Los capitulares no aceptaron el nombramiento interino del coronel José Antonino Fernández Cornejo, jefe del Regimiento de Partidarios,  propuesto por el general Rondeau. A su vez el director supremo Carlos María de Alvear había sido depuesto el 10 de abril y todavía no se había designado autoridad nacional en su reemplazo. Atilio Cornejo relata un dato no menor en la elección de Güemes. Dice que fue hecha en secreto por los cabildantes, teniendo en cuenta la invulnerable decisión popular, pero que no hubo imposición de fuerza alguna, pues el ejército ni los gauchos no tuvieron ninguna participación, sino que el sufragio fue un acto de carácter democrático y legal. Una vez emitidos los votos, tomó la palabra el Procurador del Cabildo, Pedro Antonio Arias Velásquez -futuro ministro de Güemes y luego acérrimo enemigo- quien había acudido a la Sala Capitular en representación del pueblo que se estaba congregado en la plaza y le pidió al alcalde Araoz que ungiese a Güemes como gobernador intendente. 

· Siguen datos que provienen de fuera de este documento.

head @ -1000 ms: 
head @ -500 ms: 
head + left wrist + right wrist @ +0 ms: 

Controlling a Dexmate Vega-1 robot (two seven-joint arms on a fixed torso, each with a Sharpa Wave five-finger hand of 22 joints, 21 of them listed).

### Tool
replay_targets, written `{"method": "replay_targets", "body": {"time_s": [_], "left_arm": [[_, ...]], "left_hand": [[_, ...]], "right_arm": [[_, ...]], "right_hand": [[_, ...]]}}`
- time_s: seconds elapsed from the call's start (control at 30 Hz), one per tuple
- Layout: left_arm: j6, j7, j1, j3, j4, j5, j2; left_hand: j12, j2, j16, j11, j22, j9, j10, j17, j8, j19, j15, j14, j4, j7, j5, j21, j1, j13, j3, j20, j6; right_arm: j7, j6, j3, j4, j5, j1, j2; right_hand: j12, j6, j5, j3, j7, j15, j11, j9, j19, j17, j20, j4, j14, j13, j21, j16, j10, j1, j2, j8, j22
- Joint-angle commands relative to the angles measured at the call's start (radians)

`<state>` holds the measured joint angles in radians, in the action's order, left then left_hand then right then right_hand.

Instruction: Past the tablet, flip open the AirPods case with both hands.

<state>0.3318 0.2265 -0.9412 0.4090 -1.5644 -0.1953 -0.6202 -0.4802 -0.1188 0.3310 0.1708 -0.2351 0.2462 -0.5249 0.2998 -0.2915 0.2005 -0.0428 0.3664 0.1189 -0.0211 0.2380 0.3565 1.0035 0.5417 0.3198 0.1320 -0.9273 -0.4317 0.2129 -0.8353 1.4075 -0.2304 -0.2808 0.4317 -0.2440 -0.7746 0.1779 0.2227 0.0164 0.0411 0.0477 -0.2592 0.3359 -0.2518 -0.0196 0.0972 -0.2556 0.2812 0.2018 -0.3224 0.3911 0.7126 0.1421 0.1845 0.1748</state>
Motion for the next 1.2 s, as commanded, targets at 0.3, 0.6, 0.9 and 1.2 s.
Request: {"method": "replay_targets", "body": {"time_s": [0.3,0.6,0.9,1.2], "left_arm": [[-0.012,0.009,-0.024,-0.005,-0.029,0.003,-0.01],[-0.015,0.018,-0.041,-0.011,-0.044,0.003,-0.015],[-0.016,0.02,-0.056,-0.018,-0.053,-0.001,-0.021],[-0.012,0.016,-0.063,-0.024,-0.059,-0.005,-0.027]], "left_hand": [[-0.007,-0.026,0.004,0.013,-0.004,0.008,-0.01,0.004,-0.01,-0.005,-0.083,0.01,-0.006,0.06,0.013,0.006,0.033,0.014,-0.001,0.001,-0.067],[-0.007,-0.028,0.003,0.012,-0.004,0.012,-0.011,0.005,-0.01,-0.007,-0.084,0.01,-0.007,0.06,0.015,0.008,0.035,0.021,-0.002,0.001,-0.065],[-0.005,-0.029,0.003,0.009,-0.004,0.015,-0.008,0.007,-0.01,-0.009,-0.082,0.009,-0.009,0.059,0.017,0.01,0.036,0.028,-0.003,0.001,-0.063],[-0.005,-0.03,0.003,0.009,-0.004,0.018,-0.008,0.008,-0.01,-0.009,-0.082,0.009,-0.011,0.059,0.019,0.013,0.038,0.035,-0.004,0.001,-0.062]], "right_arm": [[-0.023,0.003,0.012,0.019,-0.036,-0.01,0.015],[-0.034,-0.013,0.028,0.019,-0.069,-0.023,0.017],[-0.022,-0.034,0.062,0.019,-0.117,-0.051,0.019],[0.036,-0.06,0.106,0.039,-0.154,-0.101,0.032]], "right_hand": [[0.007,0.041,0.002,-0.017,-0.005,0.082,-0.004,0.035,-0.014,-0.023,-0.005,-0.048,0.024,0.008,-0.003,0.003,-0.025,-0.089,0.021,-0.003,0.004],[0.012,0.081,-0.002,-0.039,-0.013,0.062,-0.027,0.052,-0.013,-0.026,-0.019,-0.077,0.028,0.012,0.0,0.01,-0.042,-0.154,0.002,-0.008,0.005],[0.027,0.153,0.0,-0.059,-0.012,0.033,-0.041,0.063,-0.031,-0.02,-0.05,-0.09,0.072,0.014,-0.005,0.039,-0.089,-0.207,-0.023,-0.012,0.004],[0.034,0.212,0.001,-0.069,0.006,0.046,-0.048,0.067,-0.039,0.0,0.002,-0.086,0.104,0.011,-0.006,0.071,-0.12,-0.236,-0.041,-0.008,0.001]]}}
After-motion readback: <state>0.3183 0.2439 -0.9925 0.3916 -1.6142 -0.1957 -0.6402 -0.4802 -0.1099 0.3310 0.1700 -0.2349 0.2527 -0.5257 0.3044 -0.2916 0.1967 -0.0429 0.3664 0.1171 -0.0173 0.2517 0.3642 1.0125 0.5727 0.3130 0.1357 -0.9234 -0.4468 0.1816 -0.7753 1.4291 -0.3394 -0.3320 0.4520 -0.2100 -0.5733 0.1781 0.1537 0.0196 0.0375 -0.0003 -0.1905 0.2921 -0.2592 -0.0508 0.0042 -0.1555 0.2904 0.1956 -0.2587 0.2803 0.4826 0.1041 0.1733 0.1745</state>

La elección del caudillo parecería haber sido unánime, pues no se registraron los votos, como así tampoco  que el líder gaucho estuviese presente en aquellos momentos. La leyenda dice que se encontraba con su madre y su hermana Macacha en un solar próximo a la plaza. Lo cierto es que leída el acta se proclamó a Güemes gobernador y se lo convocó de inmediato a que prestase el juramento de práctica y recibiese el bastón que en aquel tiempo era el único símbolo de poder. A continuación se lo invitó a sentarse bajo el solio de la Sala y que presidiese la Asamblea. Apenas enterada la multitud, irrumpió en un atronador aplauso, gritos y muestras de una alegría desbordante. Entonces en honor al gobernador electo sonaron las campanas de las iglesias con un interminable tañido, se ordenaron salvas de cañones, comenzaron a colgarse guirnaldas y se iluminaron varios sitios de la ciudad por tres días consecutivos. Es probable que desde ese día, Martín Güemes comenzara a habitar para siempre en el alma y la memoria de Salta.

(*) Miembro de la Academia Nacional de Ciencias Morales y Políticas.